Gradient computation error

bingqing_liu · March 10, 2022, 11:58am

embedding=nn.Parameter(torch.rand(2,3))
d=nn.Parameter(torch.rand(3,3))
user_embeddings=embedding.clone()
user_embedding_input = user_embeddings[0] 
a=user_embedding_input*3#option1
print(a)
a=torch.matmul(d,user_embedding_input)#option2
print(a)
user_embeddings[0]=a
loss=a.sum()
loss.backward()

i found that use option2 will cause this error,but option1 works well,why?
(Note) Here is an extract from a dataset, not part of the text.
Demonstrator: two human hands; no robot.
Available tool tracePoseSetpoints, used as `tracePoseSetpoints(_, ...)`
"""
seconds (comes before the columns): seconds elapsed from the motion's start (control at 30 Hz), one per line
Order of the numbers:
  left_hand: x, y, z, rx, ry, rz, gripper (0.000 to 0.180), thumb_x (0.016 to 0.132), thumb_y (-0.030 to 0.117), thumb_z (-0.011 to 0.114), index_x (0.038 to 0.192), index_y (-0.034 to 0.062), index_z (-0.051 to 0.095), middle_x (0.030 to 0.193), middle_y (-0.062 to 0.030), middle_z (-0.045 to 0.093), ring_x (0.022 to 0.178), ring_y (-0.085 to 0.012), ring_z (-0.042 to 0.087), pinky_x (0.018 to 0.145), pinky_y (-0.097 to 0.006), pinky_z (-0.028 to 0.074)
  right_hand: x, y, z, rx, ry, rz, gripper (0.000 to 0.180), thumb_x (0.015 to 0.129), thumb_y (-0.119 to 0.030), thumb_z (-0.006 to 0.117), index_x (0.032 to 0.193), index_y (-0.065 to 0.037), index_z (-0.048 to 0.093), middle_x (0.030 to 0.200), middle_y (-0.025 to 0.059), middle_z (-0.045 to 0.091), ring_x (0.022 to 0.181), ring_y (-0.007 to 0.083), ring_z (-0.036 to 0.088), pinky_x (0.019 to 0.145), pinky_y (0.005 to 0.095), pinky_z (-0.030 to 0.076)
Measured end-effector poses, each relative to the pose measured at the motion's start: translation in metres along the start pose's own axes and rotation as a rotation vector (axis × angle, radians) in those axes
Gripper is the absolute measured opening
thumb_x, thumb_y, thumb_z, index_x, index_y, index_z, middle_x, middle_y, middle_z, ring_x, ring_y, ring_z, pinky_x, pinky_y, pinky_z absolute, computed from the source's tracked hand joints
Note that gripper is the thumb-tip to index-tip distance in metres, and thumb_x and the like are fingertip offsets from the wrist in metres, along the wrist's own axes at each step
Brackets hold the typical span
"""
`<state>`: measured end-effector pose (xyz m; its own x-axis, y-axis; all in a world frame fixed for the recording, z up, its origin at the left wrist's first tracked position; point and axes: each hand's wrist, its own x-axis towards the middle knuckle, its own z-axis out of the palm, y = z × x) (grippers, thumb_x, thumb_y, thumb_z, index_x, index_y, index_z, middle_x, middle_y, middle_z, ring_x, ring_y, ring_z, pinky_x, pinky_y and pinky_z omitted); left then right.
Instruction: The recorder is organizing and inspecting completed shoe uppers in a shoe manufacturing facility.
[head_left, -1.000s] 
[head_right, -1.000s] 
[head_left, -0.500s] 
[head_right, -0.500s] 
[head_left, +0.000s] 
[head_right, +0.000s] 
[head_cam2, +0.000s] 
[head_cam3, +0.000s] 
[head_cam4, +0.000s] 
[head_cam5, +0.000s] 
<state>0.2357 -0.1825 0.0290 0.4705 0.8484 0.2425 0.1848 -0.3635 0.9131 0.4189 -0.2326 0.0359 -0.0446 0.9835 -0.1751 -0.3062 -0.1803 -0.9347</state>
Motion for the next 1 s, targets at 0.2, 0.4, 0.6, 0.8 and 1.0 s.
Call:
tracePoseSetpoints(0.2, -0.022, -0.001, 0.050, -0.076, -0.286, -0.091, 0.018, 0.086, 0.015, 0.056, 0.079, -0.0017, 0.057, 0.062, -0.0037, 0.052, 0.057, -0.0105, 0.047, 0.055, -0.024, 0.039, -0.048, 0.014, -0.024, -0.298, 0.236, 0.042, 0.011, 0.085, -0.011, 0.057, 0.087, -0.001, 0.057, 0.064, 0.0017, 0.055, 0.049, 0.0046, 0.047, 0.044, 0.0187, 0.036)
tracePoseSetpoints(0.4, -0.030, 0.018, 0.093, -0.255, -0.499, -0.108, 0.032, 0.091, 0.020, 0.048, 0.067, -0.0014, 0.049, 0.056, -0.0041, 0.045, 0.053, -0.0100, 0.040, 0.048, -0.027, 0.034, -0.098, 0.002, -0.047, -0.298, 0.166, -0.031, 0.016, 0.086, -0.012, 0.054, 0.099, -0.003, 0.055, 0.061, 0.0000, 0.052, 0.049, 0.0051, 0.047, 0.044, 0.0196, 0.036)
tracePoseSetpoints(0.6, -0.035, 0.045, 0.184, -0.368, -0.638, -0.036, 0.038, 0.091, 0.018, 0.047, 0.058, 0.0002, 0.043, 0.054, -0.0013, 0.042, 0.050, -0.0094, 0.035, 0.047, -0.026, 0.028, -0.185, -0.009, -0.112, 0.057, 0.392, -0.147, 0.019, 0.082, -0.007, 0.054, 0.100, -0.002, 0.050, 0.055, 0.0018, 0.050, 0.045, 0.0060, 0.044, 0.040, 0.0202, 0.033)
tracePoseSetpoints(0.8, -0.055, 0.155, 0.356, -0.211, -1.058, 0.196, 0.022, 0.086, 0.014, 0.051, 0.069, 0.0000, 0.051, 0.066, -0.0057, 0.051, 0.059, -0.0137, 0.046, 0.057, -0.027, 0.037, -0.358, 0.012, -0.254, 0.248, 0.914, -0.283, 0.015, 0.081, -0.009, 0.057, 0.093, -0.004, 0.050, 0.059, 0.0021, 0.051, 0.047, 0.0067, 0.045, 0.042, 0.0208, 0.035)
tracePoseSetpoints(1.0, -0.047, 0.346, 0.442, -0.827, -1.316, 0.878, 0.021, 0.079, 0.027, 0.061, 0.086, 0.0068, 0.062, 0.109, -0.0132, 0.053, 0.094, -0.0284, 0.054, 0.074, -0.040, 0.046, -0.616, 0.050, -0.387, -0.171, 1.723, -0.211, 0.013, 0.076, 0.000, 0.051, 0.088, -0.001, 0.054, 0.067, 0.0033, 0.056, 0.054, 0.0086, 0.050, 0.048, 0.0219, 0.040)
one of the variables needed for gradient computation has been modified by an inplace operation

KFrank · March 10, 2022, 7:29pm

Hi Bingqing!

user_embedding_input is a view into user embeddings and references
the same underlying data.

During backpropagation, the gradient of a with respect to
user_embedding_input is 3 and doesn’t depend on
user_embedding_input, so autograd doesn’t care whether
whether user_embedding_input “has been modified inplace.”

Here, the gradient of a with respect to d is (morally speaking)
user_embedding_input, so autograd will complain during
backpropagation if user_embedding_input has been modified.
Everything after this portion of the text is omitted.